Movable Types asks me simple questions:
- Would you like to customize the post page? [it has good common options already]
- Where would you like to ping when you update? [it can ping already to the two post popular sites]
- How would you like to do your archives? [it already is creating monthly and weekly ones for me]
- Would you like to enter Power-Mode? [regular mode is great, but not if you like to edit a lot of entries at the same time, a suprisingly common task]
If I ever decide that I would like to change the way I do things I can - but after my first few uses I am still simply using the default settings for everything, allowing me to forget about things that I used to worry about like valid markup, syndication in RSS, working archives, etc.

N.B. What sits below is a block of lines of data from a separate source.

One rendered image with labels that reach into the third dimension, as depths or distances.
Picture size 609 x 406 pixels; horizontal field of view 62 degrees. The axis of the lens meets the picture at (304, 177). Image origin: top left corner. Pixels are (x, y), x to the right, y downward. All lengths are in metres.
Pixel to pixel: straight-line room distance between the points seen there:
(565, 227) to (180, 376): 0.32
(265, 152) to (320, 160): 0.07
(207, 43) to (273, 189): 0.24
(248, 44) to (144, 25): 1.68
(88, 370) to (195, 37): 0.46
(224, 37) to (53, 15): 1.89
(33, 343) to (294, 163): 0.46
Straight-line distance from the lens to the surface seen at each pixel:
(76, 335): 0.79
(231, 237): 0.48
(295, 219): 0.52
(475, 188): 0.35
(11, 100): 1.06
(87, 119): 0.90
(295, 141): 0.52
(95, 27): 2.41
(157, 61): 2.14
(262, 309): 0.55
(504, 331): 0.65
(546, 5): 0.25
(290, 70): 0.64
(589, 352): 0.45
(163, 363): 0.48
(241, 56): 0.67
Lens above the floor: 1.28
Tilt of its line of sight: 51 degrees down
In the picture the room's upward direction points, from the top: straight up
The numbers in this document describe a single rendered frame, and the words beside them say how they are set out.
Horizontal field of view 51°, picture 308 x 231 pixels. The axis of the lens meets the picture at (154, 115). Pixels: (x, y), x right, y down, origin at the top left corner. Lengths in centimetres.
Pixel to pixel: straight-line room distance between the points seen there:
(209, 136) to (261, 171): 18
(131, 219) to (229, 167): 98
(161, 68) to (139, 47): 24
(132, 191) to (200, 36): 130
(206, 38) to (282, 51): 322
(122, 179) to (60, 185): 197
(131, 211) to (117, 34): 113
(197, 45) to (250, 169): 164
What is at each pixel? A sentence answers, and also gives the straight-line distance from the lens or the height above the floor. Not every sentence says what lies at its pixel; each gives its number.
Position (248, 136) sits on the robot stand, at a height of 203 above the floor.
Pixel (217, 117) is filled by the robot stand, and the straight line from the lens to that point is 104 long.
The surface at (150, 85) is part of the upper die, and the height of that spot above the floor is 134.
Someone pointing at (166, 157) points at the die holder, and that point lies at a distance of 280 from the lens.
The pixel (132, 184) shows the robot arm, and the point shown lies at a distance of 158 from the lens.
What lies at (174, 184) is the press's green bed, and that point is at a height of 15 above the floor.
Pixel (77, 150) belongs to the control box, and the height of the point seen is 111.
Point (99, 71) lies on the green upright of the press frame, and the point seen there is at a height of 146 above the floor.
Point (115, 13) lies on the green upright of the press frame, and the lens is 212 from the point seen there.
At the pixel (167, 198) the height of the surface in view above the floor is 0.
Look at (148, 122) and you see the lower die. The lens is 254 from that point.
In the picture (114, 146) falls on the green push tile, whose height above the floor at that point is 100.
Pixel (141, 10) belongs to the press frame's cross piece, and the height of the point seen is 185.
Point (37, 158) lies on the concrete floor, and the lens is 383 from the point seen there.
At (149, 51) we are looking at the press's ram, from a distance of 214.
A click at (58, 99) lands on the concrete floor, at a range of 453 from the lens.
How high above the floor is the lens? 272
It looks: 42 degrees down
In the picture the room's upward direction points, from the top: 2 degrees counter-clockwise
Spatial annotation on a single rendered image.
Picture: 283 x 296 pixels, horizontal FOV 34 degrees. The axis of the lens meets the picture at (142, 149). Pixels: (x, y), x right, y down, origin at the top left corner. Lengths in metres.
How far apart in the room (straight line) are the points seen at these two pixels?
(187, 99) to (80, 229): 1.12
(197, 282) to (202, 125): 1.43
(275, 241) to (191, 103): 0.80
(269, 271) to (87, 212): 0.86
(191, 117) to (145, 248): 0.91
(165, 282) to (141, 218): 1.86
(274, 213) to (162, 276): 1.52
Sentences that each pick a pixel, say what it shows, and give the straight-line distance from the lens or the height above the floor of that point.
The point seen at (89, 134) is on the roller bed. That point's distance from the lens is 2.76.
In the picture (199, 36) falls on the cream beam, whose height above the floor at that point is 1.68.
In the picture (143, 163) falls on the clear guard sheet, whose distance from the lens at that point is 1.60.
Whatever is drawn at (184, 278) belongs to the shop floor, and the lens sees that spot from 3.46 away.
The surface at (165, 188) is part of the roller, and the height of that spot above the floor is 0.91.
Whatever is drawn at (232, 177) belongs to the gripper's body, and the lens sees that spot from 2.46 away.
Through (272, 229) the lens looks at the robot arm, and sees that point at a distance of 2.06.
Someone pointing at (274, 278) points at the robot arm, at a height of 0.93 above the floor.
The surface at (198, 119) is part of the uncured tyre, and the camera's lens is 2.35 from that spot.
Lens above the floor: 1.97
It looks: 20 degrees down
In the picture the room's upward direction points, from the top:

This software sweet spot seems to be getter rarer to me. As part of a series of New Year's resolutions I have decided to start being very methodical about keeping a family budget. Since I have never done this before I fired up Microsoft Excel and starting typing in numbers to see what I spend money on (number one conclusion: food and books, and I should start walking to work). Since Microsoft Excel isn't really made for this sort of thing I quickly tired of it and found myself wanting to do a few basic things like setup a template budget and create pie charts of actual spending, etc.
So I fired up Quicken New User Edition (why was Basic Edition not a good name?) that we bought apparently with our new system a few weeks ago. Quicken is very popular, but I know absolutely nothing about it except that you use it to manage money. So I fired it up and starting looking around for budget stuff. After some proding it revealed itself and I started plugging in numbers. It created pie charts, calculated weekly, monthly, yearly figures (I spend $900 a year on Internet access?!) After entering the basics like power and car insurance I spent a good ten minutes trying in vain to find out how to add a new category for Reading materials (my computer books and my wife's magazines). Looking at my Excel spreadsheet I had a few categories that weren't in Quicken and I had only been doing this for thirty minutes total. So after more gentle nudging I found that you could setup new categories but you have to setup your accounts (as in actual checking and savings) through Quicken and then create new categories. Quicken would then create the budget automatically for you. Not wanting to sign my life away I am still searching for a program that will hit the very large middle ground where I can do only a simple family budget.
Finding this sweet spot where the average user can do simple, common tasks easily while at the same time keeping them as users when they start doing uncommon, advanced tasks is very hard to do. Blogger is a wonderful weblogging tool, but as my needs became more sophisticated it couldn't scale with me. Most software companies have trouble with large products like Quicken or Microsoft Office because they are used by so many people. Although I am hard on Microsoft, I do understand that user-focus is very hard to do when your customer base is best described as the worldwide computer user market. How do you know how many users only want to do a budget? Ask them.
At work our specialty is user-focus because we are so small. It is much easier to find out what your users are doing when we are already tailoring each system for them to begin with. We deal with airlines, military, public transportation systems, etc. and we are constantly trying to figure out what each operator does often each day (For example, a 911 dispatcher needs an Emergency mode and Emergency clear button to set priorities on calls). Even in such a small company it is hard to define user needs because they change with time. After we deploy a system to a customer the operators change their behavior to the new systems and start using them differently. They complain and we fix. All in the name of the sweet spot.